The problem -
Take the lines below beginning at the line that has "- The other" and stopping after the line that has "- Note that", and print them exactly as they are, with no other lines.

Dataset excerpt -
━━━━━━━━━━━━━━━━━━━━

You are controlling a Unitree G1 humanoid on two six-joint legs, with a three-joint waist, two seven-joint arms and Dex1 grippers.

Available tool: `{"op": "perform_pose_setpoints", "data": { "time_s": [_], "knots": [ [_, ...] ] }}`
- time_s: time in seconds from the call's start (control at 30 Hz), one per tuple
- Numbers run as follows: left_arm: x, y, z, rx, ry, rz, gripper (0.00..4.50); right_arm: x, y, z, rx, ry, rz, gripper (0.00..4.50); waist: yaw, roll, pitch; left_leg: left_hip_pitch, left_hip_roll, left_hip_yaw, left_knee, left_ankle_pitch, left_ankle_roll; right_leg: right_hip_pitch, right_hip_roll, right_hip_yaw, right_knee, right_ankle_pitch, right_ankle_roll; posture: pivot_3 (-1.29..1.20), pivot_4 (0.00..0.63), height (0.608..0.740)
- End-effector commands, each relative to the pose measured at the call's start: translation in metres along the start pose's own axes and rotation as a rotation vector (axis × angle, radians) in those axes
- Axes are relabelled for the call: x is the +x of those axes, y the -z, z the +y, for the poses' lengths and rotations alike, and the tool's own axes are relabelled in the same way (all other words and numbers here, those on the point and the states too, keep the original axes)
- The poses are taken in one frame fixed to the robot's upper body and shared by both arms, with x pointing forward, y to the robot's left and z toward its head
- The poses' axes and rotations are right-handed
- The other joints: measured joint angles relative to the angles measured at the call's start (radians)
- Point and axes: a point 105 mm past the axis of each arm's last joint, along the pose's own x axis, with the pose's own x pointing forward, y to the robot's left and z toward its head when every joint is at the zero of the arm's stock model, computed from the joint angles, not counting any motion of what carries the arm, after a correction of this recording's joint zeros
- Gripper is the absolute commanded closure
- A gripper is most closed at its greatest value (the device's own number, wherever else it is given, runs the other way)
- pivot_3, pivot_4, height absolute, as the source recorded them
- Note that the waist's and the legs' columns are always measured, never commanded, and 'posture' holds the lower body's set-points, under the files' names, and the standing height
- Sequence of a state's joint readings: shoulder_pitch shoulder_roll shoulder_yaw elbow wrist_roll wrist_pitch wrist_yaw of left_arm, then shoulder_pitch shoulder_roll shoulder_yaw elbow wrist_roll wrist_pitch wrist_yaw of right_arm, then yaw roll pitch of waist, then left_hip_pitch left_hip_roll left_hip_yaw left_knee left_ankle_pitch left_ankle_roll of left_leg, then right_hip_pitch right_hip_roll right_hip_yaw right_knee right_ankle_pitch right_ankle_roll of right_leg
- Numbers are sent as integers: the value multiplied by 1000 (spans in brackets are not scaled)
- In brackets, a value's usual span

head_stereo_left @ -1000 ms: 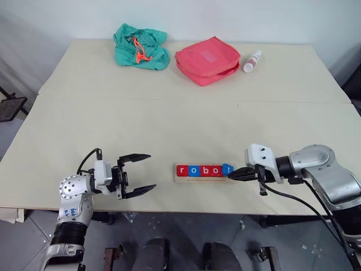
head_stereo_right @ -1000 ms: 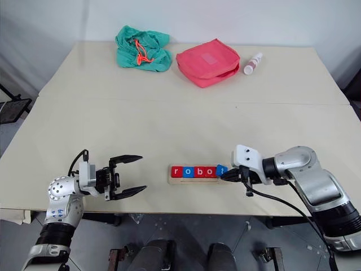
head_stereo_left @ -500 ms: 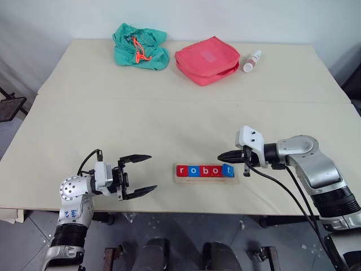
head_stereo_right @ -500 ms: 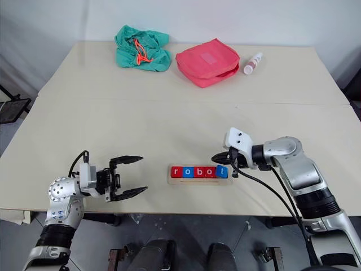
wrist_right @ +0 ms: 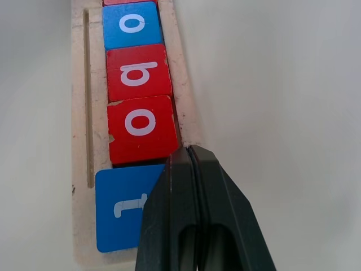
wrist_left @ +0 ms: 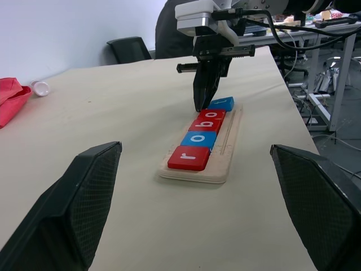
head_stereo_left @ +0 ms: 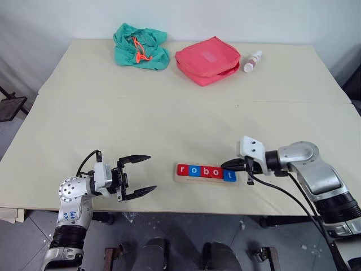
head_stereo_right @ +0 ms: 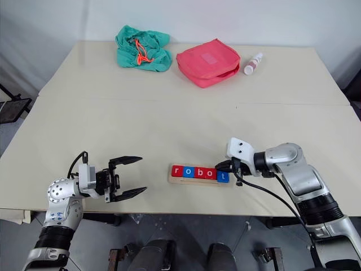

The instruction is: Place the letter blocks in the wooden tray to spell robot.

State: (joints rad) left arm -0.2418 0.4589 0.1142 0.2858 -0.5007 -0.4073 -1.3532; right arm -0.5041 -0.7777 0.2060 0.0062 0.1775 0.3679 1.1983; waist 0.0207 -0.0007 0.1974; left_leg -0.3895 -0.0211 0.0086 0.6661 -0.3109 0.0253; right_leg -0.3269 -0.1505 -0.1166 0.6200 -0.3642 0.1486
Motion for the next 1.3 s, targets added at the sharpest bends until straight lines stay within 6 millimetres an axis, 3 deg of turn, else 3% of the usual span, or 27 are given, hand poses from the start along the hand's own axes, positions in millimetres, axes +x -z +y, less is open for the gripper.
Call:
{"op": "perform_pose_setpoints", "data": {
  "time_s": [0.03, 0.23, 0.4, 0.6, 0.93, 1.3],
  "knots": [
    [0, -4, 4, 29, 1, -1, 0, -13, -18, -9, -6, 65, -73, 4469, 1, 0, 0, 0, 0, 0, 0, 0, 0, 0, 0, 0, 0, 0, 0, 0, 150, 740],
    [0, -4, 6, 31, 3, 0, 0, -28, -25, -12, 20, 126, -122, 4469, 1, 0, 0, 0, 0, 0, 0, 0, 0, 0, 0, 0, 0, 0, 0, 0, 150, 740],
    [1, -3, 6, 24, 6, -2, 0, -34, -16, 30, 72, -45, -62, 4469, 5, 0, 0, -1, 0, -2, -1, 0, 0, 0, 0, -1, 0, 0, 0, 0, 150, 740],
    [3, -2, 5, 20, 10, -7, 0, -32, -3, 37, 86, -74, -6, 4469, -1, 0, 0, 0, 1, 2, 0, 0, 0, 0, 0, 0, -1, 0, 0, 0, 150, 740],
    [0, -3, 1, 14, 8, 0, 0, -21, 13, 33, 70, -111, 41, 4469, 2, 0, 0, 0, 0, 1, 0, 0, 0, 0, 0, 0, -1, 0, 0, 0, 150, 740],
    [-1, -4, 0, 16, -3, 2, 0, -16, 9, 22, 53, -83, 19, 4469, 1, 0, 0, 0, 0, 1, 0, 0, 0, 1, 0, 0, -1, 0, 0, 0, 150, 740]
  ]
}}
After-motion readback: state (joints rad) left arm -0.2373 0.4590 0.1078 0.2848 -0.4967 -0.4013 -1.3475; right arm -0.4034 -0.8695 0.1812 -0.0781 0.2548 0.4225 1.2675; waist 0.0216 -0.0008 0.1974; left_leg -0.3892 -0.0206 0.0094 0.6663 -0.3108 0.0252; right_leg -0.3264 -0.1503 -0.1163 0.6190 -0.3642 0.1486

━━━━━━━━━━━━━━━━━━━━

Exercise answer -
- The other joints: measured joint angles relative to the angles measured at the call's start (radians)
- Point and axes: a point 105 mm past the axis of each arm's last joint, along the pose's own x axis, with the pose's own x pointing forward, y to the robot's left and z toward its head when every joint is at the zero of the arm's stock model, computed from the joint angles, not counting any motion of what carries the arm, after a correction of this recording's joint zeros
- Gripper is the absolute commanded closure
- A gripper is most closed at its greatest value (the device's own number, wherever else it is given, runs the other way)
- pivot_3, pivot_4, height absolute, as the source recorded them
- Note that the waist's and the legs' columns are always measured, never commanded, and 'posture' holds the lower body's set-points, under the files' names, and the standing height

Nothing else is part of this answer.